NRE: enclosure for example. Maybe you'd spend $500 getting the 3D model machined from bulk aluminum. Or $200 for a handful of CNC cut / bent parts. Or between, say, $0-10 per part getting them molded (sand castings), but you still need $200+ for the machined or molded (stereolithography) pattern to start from. Or upwards of $20,000 for a real serious die set, made of machined and polished tool steel, for pressing/punching (sheet) or molding (die cast) parts. Now, this last method, making the dies, has per-part costs hardly above the cost of material alone, so it's the obvious winner in quantity. But there's no freaking way you can get anywhere close to that in single quantities, even if you spend three months with a die grinder making the molds in your free time!
Supply chains: volume pricing. In large enough quantities, parts may come in straight from the manufacturer, no distributor middle-man/men at all. This saves usually 40% straight away (business / retail markup), plus distributor inventorying and transportation. Though it also costs your own production's stocking overhead and all that.

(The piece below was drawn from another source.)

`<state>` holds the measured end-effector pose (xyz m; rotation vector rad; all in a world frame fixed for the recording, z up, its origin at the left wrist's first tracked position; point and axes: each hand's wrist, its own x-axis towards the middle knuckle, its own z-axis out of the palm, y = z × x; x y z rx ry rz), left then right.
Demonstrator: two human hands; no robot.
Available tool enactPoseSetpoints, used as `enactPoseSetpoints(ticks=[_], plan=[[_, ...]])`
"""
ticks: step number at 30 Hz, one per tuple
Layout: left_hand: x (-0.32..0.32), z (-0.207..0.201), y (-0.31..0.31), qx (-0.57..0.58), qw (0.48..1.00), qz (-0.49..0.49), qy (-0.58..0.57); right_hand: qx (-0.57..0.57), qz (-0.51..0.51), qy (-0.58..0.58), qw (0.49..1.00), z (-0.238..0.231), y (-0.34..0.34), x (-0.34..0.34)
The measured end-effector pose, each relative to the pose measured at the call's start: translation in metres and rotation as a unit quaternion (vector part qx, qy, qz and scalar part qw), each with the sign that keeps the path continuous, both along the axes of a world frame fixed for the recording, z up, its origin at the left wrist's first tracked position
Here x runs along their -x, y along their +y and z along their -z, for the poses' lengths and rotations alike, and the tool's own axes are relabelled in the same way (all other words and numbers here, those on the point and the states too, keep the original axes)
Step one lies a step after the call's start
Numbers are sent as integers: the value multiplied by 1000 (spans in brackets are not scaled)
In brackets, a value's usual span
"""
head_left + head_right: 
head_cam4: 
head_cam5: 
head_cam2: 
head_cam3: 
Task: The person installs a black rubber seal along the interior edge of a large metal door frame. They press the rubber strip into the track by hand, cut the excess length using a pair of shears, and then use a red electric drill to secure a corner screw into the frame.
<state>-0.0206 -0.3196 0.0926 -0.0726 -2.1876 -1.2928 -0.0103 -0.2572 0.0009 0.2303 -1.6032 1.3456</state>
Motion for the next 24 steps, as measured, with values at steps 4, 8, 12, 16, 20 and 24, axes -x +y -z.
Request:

Manufacturer preferred pricing. Often, one manufacturer will attempt to sell you their alternatives to competing parts you're already using. And they will undercut their catalog prices for you, even at moderate quantities. One example I've seen: DAQ board, 12 bit 80MSa/s ADC, two channels, migrating to four. Old part: National, 3.3V CMOS, dual, 0.8W, like $40 in 100s. Proposed alternative: Analog Devices, 1.8V CMOS, quad, 0.3W, like $37 in 100s. Digikey stock price was something like $60 each -- still a win over using two of the old device, but the new price (which was quoted through Arrow I believe) was unequivocally better, besides the other gains like power dissipation (not that that was a concern on this project, but it still helps with thermal management and routing).